# [The problem]
How many lines in the data below include the word "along"? Respond with the number, nothing more.

::: Available data :::

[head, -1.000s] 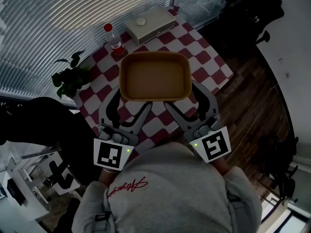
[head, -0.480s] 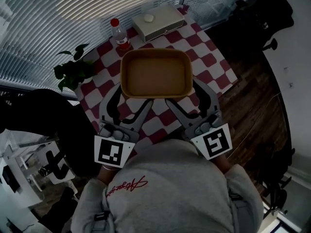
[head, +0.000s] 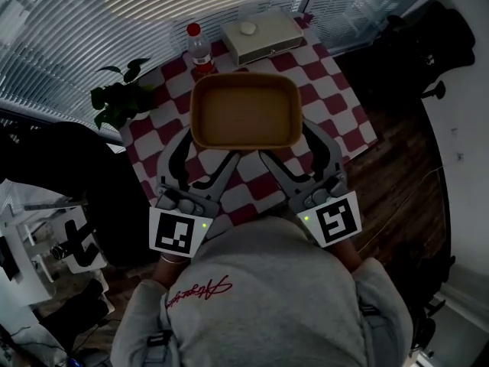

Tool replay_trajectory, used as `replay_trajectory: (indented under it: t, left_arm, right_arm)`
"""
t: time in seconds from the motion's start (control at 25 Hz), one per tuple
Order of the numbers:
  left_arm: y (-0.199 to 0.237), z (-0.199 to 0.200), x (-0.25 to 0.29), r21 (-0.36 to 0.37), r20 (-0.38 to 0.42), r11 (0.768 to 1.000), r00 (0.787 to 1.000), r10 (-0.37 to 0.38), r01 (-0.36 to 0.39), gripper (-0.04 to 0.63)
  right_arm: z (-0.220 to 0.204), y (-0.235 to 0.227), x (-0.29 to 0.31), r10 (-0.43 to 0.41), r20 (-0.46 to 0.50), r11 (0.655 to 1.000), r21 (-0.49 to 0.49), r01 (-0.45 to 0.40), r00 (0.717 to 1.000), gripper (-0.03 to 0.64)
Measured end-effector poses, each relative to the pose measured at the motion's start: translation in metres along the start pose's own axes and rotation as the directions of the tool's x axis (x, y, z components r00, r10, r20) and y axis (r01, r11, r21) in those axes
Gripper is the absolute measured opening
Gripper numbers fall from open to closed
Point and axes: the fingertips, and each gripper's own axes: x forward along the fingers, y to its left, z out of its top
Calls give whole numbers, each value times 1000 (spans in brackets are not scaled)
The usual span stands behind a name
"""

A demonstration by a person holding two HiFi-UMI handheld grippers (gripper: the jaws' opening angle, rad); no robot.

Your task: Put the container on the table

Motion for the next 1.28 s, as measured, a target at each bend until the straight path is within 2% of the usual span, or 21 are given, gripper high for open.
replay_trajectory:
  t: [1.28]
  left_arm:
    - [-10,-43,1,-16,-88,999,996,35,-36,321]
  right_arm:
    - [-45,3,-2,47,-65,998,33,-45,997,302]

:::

# [Result below]
2